New Rochelle Handicap
- Class: Discontinued stakes
- Location: Morris Park 1893-1904 Belmont Park 1905-1910, 1923 Empire City 1918-1922, 1924-1942 Jamaica 1943-
- Inaugurated: 1899
- Race type: Thoroughbred - Flat racing

Race information
- Distance: 6 furlongs (3/4 mile)
- Surface: Dirt
- Track: Left-handed
- Qualification: Three-year-olds & up

= New Rochelle Handicap =

The New Rochelle Handicap was an American Thoroughbred horse race first run at a distance of seven furlongs on dirt in 1899 at Morris Park Racecourse in The Bronx. When that racetrack closed in 1904 the race was transferred to Belmont Park in Elmont, New York where it remained through 1910 until further restrictions were added to the Hart–Agnew Law by the New York Legislature that ended all racing in New York State. Although racing returned in 1913, the New Rochelle Handicap was not run again until 1918 when the Empire Racing Association revived it at its Empire City Race Track in Yonkers, New York. The 1923 race was transferred to Belmont Park. In 1943, the race was moved to the Empire Racing Association's Jamaica Race Course in Jamaica, New York which closed on August 2, 1959.

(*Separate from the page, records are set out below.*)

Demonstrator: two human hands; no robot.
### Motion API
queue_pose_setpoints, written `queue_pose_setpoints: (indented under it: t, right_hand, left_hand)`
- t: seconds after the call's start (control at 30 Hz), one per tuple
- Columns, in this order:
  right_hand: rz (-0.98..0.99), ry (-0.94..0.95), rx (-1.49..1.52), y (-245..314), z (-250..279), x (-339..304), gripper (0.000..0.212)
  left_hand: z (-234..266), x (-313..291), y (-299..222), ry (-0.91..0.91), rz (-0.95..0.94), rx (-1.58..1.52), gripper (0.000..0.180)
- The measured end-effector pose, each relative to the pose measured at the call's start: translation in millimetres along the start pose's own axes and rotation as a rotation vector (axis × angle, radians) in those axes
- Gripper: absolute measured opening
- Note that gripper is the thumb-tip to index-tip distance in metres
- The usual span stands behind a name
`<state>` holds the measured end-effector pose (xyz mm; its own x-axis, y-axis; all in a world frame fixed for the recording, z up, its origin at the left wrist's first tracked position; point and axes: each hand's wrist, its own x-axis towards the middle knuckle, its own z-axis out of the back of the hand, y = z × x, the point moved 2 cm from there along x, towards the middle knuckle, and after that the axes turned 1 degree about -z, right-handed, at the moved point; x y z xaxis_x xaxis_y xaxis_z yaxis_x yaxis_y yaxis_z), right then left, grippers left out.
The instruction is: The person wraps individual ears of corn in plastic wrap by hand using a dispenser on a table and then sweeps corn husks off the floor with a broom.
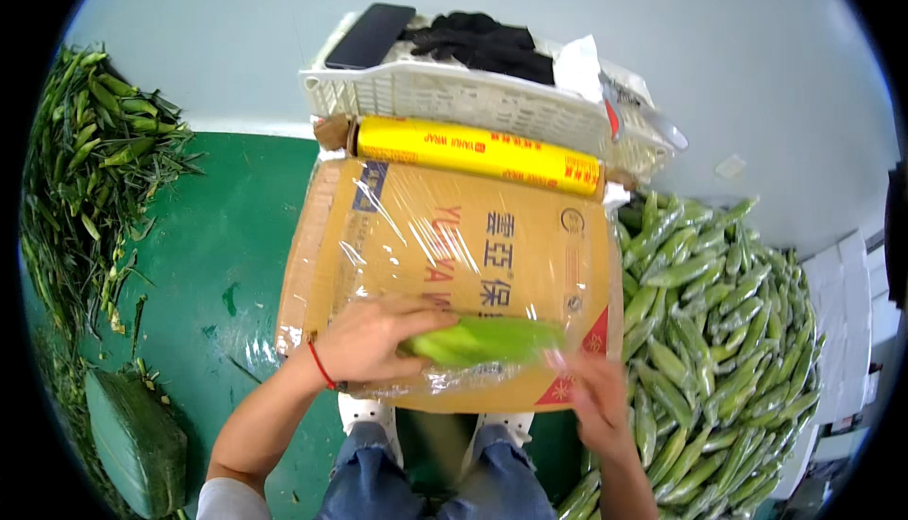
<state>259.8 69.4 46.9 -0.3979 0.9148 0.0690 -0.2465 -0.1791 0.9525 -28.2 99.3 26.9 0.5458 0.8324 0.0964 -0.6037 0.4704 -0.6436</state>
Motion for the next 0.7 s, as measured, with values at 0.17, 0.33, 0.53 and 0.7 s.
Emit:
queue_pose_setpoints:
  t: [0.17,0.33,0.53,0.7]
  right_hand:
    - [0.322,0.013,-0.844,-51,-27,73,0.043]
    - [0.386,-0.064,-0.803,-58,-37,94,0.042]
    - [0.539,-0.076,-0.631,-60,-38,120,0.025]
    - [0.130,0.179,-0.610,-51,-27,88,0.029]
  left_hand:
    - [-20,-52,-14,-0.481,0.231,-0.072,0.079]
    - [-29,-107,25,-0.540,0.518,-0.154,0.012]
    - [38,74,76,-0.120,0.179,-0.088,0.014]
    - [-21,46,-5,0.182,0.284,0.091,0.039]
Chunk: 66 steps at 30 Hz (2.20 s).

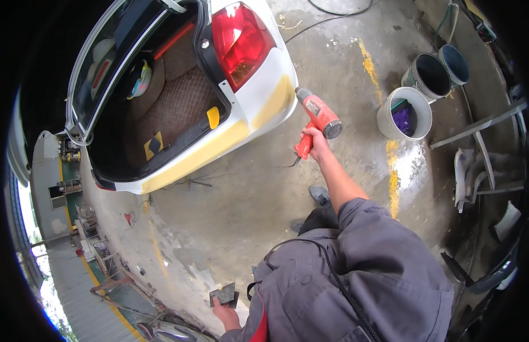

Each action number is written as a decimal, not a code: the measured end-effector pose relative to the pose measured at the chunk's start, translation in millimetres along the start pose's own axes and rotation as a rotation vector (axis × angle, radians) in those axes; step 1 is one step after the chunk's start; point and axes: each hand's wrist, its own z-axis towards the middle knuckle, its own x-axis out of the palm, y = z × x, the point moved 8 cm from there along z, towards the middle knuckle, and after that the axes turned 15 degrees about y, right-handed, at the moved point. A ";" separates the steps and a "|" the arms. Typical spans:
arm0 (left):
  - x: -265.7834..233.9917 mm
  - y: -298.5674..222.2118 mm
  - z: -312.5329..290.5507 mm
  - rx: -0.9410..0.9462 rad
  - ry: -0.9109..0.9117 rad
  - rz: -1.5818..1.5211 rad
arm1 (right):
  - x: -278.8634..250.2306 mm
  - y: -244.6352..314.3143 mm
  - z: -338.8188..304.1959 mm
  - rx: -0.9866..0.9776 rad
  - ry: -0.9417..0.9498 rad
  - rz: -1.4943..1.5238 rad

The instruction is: The person sits on the floor and handles a sanding block, then stands and uses a red heat gun to apply heat to the rear bumper of a white car. The person moves along the bumper, directing the heat gun at various sections.

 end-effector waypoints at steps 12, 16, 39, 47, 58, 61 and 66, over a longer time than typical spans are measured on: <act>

In its final decade, the New Rochelle Handicap was contested at a distance of six furlongs.

== Locations ==
1893-1904: Morris Park

1905-1910, 1923: Belmont Park

1918-1922, 1924-1942: Empire City

1943- end: Jamaica

== Historical notes ==
- In winning the 1908 edition of the New Rochelle Handicap aboard James R. Keene's colt, jockey Joe Notter rode Restigouche to a new world record time for 7 1/2 furlongs on dirt.
- In 1918, Preakness Stakes winner War Cloud won the New Rochelle Handicap at a distance of one mile in the first year it was run at the Empire City Race Track.